In just one example of these compounding costs, a regional P&C insurer came to us after it had spent tens of millions of dollars—300 percent over budget—on a project that had gone nowhere despite exceeding the timeline by 18 months. They fired the vendor and obtained the source code, essentially re-starting the project from scratch. Not only did this create additional cost and time to bring a viable system on line, but it prevented the company from moving into several planned new states because resources were allocated to the struggling project—representing substantial opportunity cost.

Calculating the Costs

Projects of all size create risk, but the riskiest an insurer will undertake is a core system replacement—policy administration, claims administration, CRM, or billing. Those projects are done infrequently, carry a high price tag, take a long time to complete, and directly impact core business operations. 

Novarica studied policy administration replacement projects and found that the average cost of replacement was over $4 million at midsized insurers and nearly $11 million at insurers with over $1 billion in revenue. Large insurers took 20 months to complete their initial rollout and 40 months to deploy the full project. Over one-third of midsized insures took longer than 40 months.

Industry resources, including the Project Management Institute and the Department of Defense, have developed effective tools for calculating costs of failure on core system and other projects. But equally important—and often overlooked—is the insurance industry's own expertise.

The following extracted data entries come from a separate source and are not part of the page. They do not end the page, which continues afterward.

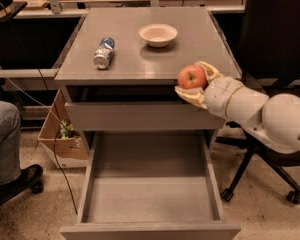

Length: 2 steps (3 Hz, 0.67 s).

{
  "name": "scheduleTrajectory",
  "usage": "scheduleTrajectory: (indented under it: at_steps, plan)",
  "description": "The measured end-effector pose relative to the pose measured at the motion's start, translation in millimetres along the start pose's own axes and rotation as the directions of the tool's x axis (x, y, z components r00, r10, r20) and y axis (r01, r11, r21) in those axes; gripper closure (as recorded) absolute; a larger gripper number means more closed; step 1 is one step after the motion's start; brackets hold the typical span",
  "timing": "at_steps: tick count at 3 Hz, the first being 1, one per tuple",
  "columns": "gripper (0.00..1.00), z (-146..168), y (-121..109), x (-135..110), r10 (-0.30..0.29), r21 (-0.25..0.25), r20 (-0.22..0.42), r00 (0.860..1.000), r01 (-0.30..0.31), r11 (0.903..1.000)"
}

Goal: Pick apple from middle drawer and place on counter

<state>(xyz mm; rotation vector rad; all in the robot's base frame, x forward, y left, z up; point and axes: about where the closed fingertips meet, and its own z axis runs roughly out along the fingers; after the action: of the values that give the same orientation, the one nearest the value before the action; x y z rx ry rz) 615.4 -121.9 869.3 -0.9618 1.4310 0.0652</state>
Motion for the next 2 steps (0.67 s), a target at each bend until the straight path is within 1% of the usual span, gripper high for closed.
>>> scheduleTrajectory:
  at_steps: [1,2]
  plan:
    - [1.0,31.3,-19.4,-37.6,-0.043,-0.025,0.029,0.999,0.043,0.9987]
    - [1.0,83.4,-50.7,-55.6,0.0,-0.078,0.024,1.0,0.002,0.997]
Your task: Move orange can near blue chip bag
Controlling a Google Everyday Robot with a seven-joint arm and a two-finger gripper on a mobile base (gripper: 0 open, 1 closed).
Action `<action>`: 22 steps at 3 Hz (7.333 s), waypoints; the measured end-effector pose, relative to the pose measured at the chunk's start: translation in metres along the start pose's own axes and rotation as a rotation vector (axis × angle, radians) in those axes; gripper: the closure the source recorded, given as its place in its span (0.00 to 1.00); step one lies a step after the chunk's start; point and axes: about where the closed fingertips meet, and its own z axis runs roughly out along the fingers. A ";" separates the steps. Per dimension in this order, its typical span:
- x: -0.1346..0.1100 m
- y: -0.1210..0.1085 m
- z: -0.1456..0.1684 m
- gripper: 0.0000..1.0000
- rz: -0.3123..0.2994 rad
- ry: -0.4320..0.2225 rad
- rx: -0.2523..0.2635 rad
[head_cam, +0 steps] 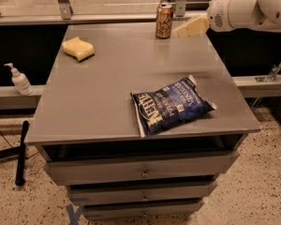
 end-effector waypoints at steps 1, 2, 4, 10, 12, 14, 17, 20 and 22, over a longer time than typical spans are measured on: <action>0.000 0.000 0.000 0.00 0.000 0.000 0.000; -0.004 0.004 0.003 0.00 -0.012 -0.020 -0.018; -0.002 0.003 0.058 0.00 -0.025 -0.145 -0.107; 0.007 -0.042 0.158 0.00 0.033 -0.113 0.047; 0.009 -0.042 0.181 0.18 0.081 -0.119 0.039; 0.009 -0.054 0.181 0.64 0.095 -0.138 0.075; -0.020 -0.033 0.125 1.00 0.116 -0.159 -0.041; 0.004 0.017 0.056 1.00 0.176 -0.106 -0.216; 0.031 0.047 0.031 1.00 0.148 0.007 -0.312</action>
Offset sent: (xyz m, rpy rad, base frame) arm 0.0002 0.0082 0.0079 0.0167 -0.0391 0.0525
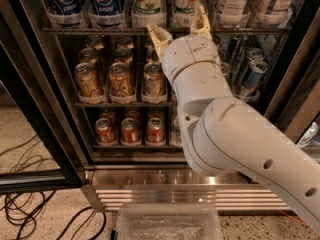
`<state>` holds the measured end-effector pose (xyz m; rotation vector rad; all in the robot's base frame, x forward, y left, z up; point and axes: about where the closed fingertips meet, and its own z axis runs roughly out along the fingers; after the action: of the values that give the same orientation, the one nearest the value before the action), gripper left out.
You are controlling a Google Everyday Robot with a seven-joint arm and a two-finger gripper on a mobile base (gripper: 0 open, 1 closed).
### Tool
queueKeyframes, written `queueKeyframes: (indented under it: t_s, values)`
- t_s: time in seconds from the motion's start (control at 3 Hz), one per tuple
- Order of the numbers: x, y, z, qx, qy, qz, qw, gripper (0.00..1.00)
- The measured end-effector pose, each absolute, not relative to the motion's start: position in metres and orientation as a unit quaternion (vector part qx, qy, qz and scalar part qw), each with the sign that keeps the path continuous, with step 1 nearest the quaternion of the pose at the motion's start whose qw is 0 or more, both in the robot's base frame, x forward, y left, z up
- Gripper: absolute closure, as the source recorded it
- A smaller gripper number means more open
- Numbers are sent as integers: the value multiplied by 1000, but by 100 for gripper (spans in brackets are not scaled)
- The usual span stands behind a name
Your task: Pick 7up can from top shelf of fridge
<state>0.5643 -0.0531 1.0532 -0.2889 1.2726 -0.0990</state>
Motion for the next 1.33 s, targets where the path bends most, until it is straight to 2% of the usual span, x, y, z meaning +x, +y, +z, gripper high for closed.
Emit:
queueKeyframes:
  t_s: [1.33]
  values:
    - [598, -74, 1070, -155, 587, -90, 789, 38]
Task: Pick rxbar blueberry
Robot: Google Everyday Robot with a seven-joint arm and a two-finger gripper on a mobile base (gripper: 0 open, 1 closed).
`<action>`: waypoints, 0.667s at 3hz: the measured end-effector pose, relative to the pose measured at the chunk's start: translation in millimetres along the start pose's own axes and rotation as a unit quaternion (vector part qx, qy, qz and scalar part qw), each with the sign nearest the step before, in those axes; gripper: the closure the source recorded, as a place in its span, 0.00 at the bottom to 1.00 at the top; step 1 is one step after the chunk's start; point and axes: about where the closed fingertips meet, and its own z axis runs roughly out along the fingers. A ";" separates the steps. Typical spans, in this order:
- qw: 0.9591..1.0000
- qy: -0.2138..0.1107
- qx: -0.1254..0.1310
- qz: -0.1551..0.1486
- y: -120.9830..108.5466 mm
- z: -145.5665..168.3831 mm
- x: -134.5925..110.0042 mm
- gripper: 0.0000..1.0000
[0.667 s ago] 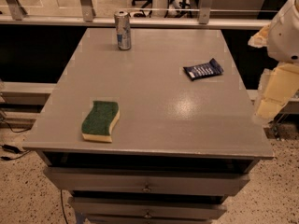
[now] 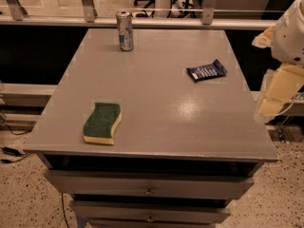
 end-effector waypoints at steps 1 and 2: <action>0.995 -0.083 0.030 0.037 -64.1 43.4 22.1 0.00; 0.989 -0.130 0.043 0.063 -100.2 67.6 30.6 0.00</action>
Offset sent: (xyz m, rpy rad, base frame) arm 0.1546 -0.0678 -0.0618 0.3829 -0.1860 -0.1150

Every day, insurers write surety bonds for customers that must offer financial guarantees against failure, and underwriting those bonds does not happen in IT. In underwriting their own policyholders, insurers take a deep dive into risk of failure—financial, operational, and regulatory. They analyze data to make informed projections about the future and the likely frequency and severity of failure. They take steps to guard their profits, including risk transfer, redesign of processes, and other loss control measures.

The same mechanisms and expertise that insurers use to assess the operations and capabilities of road construction firms, commercial builders, and general contractors should be applied to their own project development process, and it should lead to a similar strategy of risk management. An insurer could obtain a bond or demand that additional risk be transferred to vendors and contractors. It could develop predetermined back-up or back-out strategies to provide a clear path to recovery at early stages of trouble. It could put control processes in place to prevent a project from becoming "too big to fail" long after it has effectively failed. In some cases, it might determine the project is simply too risky to undertake given the circumstances.

When a project is undertaken, transparency is essential to good governance and to measure ongoing project costs against expectations. It can be all too easy for initiatives to fall behind the curtain of IT with little ongoing budget reporting. Transparency includes regular acceptance testing to ensure that projects remain on the critical path. Transparency also helps avoid what the Harvard Business Review calls the "fat tail" syndrome, where changed requirements and delayed acceptance increase project costs and deliverable time.

Insurers should consider utilizing an impartial "umpire" to guard against failure. When IT is the champion of a project and the business is not engaged, the worst failures often occur because internal staff with a vested interest in the project has a natural unwillingness to admit when an initiative has veered irreparably off course. A third-party umpire is helpful to perform impartial assessments and facilitate business-IT alignment, and is also more likely than internal staff to invoke a backup or back-out plan when needed.

While many insurers are well-versed in calculating the hard-dollar budgetary cost of a project, few also take into consideration the far-reaching costs of failure. Risk management tools and techniques, along with insurers' own underwriting and loss control expertise, should be leveraged to understand exposure to failure, increase the likelihood of project success, and minimize the impact of projects that do fail to deliver.